- Genre: Climate fiction
- Created by: Nila Madhab Panda
- Written by: Nila Madhab Panda Mayank Tewari
- Directed by: Nila Madhab Panda
- Starring: Faria Abdullah; M Nassar; Makrand Deshpande; Sudev Nair;
- Music by: Alokananda Dasgupta
- Country of origin: India
- Original language: Hindi
- No. of seasons: 1
- No. of episodes: 7

Production
- Producer: Indranil Chakraborty
- Cinematography: Paulo Perez
- Editor: Jabeen Merchant
- Running time: 46 minutes
- Production company: Studio NEXT

Original release
- Network: SonyLIV
- Release: 9 August 2023

= The Jengaburu Curse =

Cli-fi series on Sony LIV

The Jengaburu Curse is a 2023 Indian climate fiction series streaming on SonyLIV. The series is directed by Nila Madhab Panda, shot by DOP Paulo Perez, and produced by the Studio NEXT division of Culver Max Entertainment Private Limited.

It features Faria Abdullah, M Nassar, Makrand Deshpande, Deepak Sampat, and Sudev Nair in lead roles, along with Melanie Gray, Charlie Allen, Sabrina Nabi, and Mark Adams. The series is shot in Odisha and London.
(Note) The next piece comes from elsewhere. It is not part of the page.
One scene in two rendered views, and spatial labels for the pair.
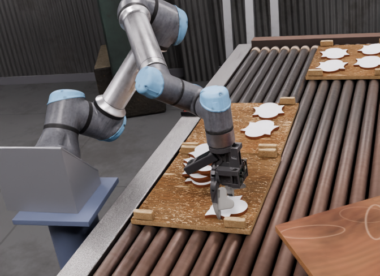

The series was launched on 9 August 2023 on SonyLIV.

==Synopsis==
The show is a climate fiction thriller that delves into the exploitation of natural resources for mankind's never-ending needs, resulting in harmful consequences. A sudden call brings Priya, a financial analyst from London, back to Odisha. A series of strange events follow as she sets out on the hunt for her missing father, Prof. Das, an activist jailed for 3 years for siding with an indigenous tribe Bondria(fictional) from Kendujhar district Odisha. In the backdrop of bauxite mining, displaced tribals, and a missing father, Priya finds connections between London, Pyongyang and the mining state of Odisha and a very unethical nexus between Police, Bureaucracy, Corporation, White-collar crime and Juche.

==Cast==
- Faria Abdullah as Priyamvada Das "Priya"
- Sudev Nair as Dhruv Kanan IAS
- M Nassar as Ravichandran Rao / Dr.Jayanth Subramanyam
- Makrand Deshpande as Dr. Panigrahi
- Deepak Sampat as Kadey
- Melanie Gray as Beatrice
- R. Bhakti Klein as Special Officer Henry Stout
- Aarya Bhatta as Prabal Banerjee
- R Badree as Srinivas
- Shrikant Verma as ACP Padhi
- Hitesh Yogesh Dave as CM Tigga
- Maninee De as Lata Panigrahi
- Pavitra Sarkar as Professor Das
- Sukumar Tudu as Ram Kumar
- Satya Ranjan as Tobu
- Tushar Acharya as Nattu

==Episodes==
===Episodic Synopsis===
Episode 1: Homecoming

Priya Das rushes back to India from London after learning of the disappearance of Prof. Das, her father. Ravichandran Rao escorts her to identify a corpse, which she recognizes as not her father. However, she discovers that it’s not just Prof. Das; her entire tribe has gone missing.

Episode 2: Missing People

Following Man Singh's tragic death, Priya discovers an unexpected clue in a few medical files belonging to Prof. Das. The documents indicate an outbreak of a mysterious illness in the Keonjhar district, with Jengaburu being the epicenter.

Episode 3: Dying Or Disappearing

After Prof. Das’s death, a grieving Priya is urged to leave Odisha immediately following her father’s funeral rites. But a question persists in her mind; what was her Baba investigating?

Episode 4: Where Do They Exist?

Priya, driven by her quest to investigate further, does not return to London and secretly joins forces with Beatrice. Together, they investigate the suspicious funding Dutta Mines received while suffering huge losses. Can they get to the bottom of these fraudulent activities?

Episode 5: Billion Dollar Curse

Amidst the puzzling death of a journalist and the ongoing money flow at Dutta Mines, Priya comes across a strange rock that she tries to get lab tested, which puts her life in grave danger. Can she find out the true secret of the rock?

Episode 6: Final Delivery

The authorities are on the hunt for Priya. She seeks refuge in the forest, where she learns there will be a delivery from the Mines. Will she find out more about the mystery?

Episode 7: The Red Mountain

The international funding for Dutta Mines leads to a London-based billionaire. As Priya and her Bondria allies try to make their way into the mines, the legend of Tamba Nagraj comes to life. They came to know that uranium lies under the mountains and Dutta Mines were trying to supply enriched uranium to North Korea. Finally, with the help of army, they succeeded to stop the delivery.